In addition, BARDA continues to encourage applications to its two
primary funding solicitations. To date, there has been 128 submissions
under BARDA's Broad Agency Announcement (BAA) and 275 submissions under
our Easy BAA (EZ BAA). The EZ BAA was established in 2018 to advance
early stage innovative approaches to health security, with the ability
to make awards in as few as 12 days.
Leveraging the funds provided in the first COVID-19 supplemental,
the Coronavirus Preparedness and Response Supplemental Appropriations
Act, 2020 (Public Law 116-123), awards have already been made to
promising candidates to date. Specifically, BARDA has made investments
in three vaccine candidates, 8 therapeutic programs and 19 diagnostic
programs. BARDA's COVID-19 portfolio is rapidly expanding, with daily
awards and updates. For the most up-to-date information, please visit
https://www.medicalcountermeasures.gov/app/barda/coronavirus/
COVID19.aspx.
BARDA has a track record of success in delivering effective
countermeasures in response to public health emergencies. Past
successes include the 2009 H1N1 influenza pandemic, Ebola outbreaks in
2014-2016 in West Africa and in 2018 the Democratic Republic of the
Congo, as well as Zika in 2015. For these past response operations as
well as the current response to COVID-19, Congress has provided
emergency supplemental funding to support medical countermeasure
development. For the current COVID-19 response, BARDA reviewed
investments with Regeneron, Janssen, Sanofi Pasteur, and Genentech, all
of which have previously shown success in the successful development of
both prophylactic and therapeutic medical countermeasures for emerging
infectious diseases. BARDA's leveraging of these existing partnerships
and established platforms may help shave months off the development
timelines for medical countermeasures and has been made possible
because of flexible authorities and prior investment into these
platforms.
Beyond medical countermeasure development, BARDA is also supporting
efforts to strengthen domestic manufacturing capacity. Several years
ago, BARDA established the Centers for Innovation in Advanced
Development and Manufacturing (CIADMs). While these CIADMs provided
such benefits as training opportunities for current and future industry
and government scientists who engage in advanced development and
manufacturing of medical countermeasures, there is great potential that
they will aid the response to COVID-19 by supporting manufacturing as
products are identified. Specifically, Janssen, a Johnson & Johnson
company, has identified a lead candidate using their AdVac system. They
have signed a partnering agreement with the BARDA CIADM at Emergent
BioSolutions to help manufacture their vaccine.

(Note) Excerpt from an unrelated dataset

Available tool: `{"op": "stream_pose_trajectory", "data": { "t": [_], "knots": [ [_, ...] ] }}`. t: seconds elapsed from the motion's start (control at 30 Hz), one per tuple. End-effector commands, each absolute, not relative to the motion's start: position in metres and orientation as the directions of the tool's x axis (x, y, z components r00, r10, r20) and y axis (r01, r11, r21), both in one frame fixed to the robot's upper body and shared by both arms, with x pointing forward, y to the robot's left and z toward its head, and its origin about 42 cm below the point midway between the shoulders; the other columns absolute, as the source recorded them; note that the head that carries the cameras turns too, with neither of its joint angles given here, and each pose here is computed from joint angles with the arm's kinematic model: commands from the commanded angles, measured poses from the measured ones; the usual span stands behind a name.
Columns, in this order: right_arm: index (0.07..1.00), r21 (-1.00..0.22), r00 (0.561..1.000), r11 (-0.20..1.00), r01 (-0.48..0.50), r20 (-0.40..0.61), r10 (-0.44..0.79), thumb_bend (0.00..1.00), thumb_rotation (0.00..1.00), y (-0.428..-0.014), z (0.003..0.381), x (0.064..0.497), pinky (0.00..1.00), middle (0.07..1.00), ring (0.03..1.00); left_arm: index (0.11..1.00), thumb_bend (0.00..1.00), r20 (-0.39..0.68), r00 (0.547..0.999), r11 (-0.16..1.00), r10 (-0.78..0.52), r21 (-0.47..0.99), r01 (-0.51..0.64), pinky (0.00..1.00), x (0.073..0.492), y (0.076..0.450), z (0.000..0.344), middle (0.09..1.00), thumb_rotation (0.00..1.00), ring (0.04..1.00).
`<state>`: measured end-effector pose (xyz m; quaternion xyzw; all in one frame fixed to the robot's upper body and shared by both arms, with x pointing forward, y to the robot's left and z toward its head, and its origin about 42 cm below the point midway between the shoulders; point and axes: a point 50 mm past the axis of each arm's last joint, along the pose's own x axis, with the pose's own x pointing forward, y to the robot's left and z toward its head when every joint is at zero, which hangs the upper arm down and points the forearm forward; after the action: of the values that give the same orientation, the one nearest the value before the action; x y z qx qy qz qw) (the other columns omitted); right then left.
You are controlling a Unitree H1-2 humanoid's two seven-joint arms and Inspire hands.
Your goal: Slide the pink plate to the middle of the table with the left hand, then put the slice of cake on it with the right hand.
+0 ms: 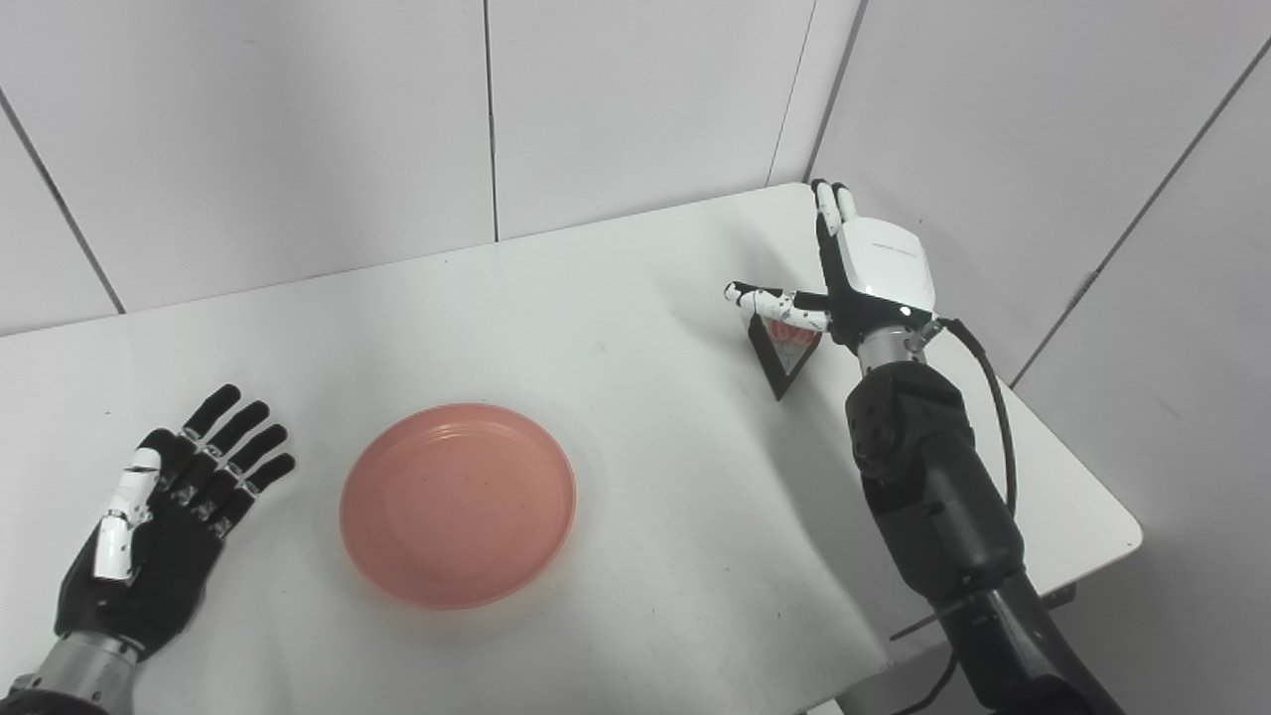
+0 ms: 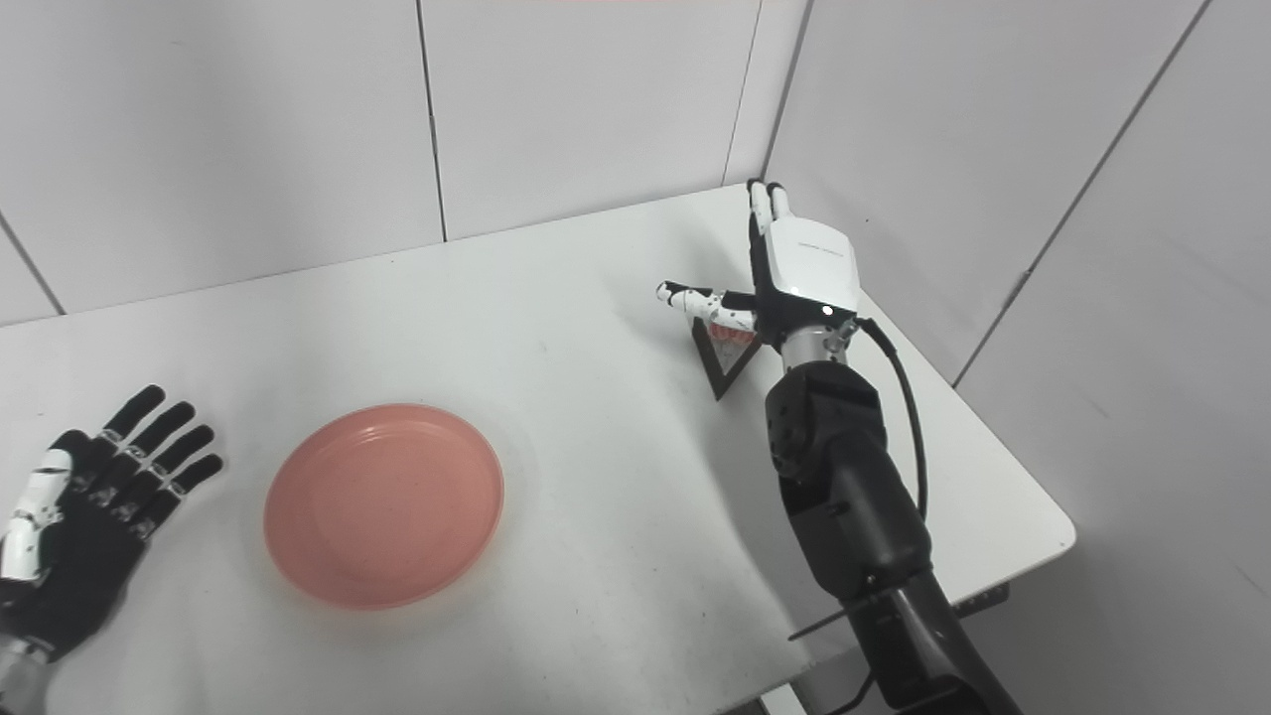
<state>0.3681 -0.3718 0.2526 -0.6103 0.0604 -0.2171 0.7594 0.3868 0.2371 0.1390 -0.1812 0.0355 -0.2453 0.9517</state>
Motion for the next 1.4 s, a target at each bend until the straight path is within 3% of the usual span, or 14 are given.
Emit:
{"op": "stream_pose_trajectory", "data": {
  "t": [0.0, 1.03, 1.2, 1.37],
  "knots": [
    [1.0, -0.945, 0.877, 0.115, 0.308, 0.234, -0.42, 0.98, 0.86, -0.376, 0.275, 0.374, 0.55, 0.995, 0.837, 0.864, 0.43, -0.239, 0.87, 0.862, -0.432, -0.394, 0.32, 0.82, 0.359, 0.259, 0.083, 0.878, 0.87, 0.859],
    [0.984, -0.983, 0.887, 0.133, 0.13, 0.056, -0.457, 0.98, 0.85, -0.385, 0.237, 0.41, 0.56, 0.978, 0.824, 0.85, 0.43, -0.239, 0.873, 0.864, -0.426, -0.394, 0.313, 0.81, 0.359, 0.263, 0.089, 0.866, 0.86, 0.846],
    [0.943, -0.984, 0.896, 0.143, 0.111, 0.037, -0.442, 0.97, 0.81, -0.383, 0.238, 0.41, 0.54, 0.944, 0.802, 0.855, 0.43, -0.234, 0.871, 0.86, -0.431, -0.398, 0.319, 0.82, 0.359, 0.262, 0.09, 0.87, 0.85, 0.852],
    [0.911, -0.98, 0.899, 0.192, 0.053, -0.037, -0.436, 0.94, 0.7, -0.383, 0.243, 0.411, 0.59, 0.904, 0.81, 0.857, 0.43, -0.233, 0.871, 0.861, -0.432, -0.396, 0.32, 0.82, 0.358, 0.262, 0.092, 0.874, 0.86, 0.854]
  ]
}}
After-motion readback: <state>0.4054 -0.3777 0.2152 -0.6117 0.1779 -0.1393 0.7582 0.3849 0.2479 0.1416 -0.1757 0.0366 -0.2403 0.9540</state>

The focus of today's Hearing is diagnostics. To support the
anticipated need for expanded diagnostic capacity, BARDA initially
invested in molecular tests to identify individuals who were infected
with COVID-19. These tests specifically look for the virus RNA in
respiratory samples. In March, BARDA invested in adding SARS-CoV-2
assays to systems that are routinely used in the commercial and
clinical diagnostic space to rapidly expand high throughput capacity
(Hologic, Luminex, DiaSoran, Cepheid). BARDA also invested in near
patient/hospital based molecular diagnostics (Qiagen, GeneMark,
Cepheid, Vela, Luminex). Finally, BARDA has supported hand-held and
point of care molecular diagnostics (Mesa BioTech, Cue, Cepheid). The
latter, point-of-care diagnostics are ``sample-to-answer'' systems that
do not require the separate extraction reagents required by other
systems that have been in short supply. BARDA's efforts have helped
ensure the availability of diagnostic testing in the Unites States. In
the last 6 weeks, 2 million diagnostic tests have been shipped by
BARDA-funded test developers for use domestically and we expect our
partners to continue to increase production and scale. As the pandemic
has progressed, the need to develop antigen or antibody/serological
tests is now the emphasis. These types of tests will allow for
identification of individuals who were infected and now have antibodies
against the virus. BARDA's investments include antibody/serological
based tests (DiaSoren, InBios, Nanomix, Hememics) and antigen tests
(OraSure, Nanomix, Hememics). BARDA has and will continue to work
closely with interagency partners (FDA, CDC, NIH/NIAID, DoD) and with
the Laboratory Diagnostics Task Force to help address existing and
emerging technical and operational challenges related to COVID-19
diagnostics. BARDA is also currently supporting the Serology Project
Team established by HHS to address the research, technical, and
operational issues and gaps for utilization of antibody tests.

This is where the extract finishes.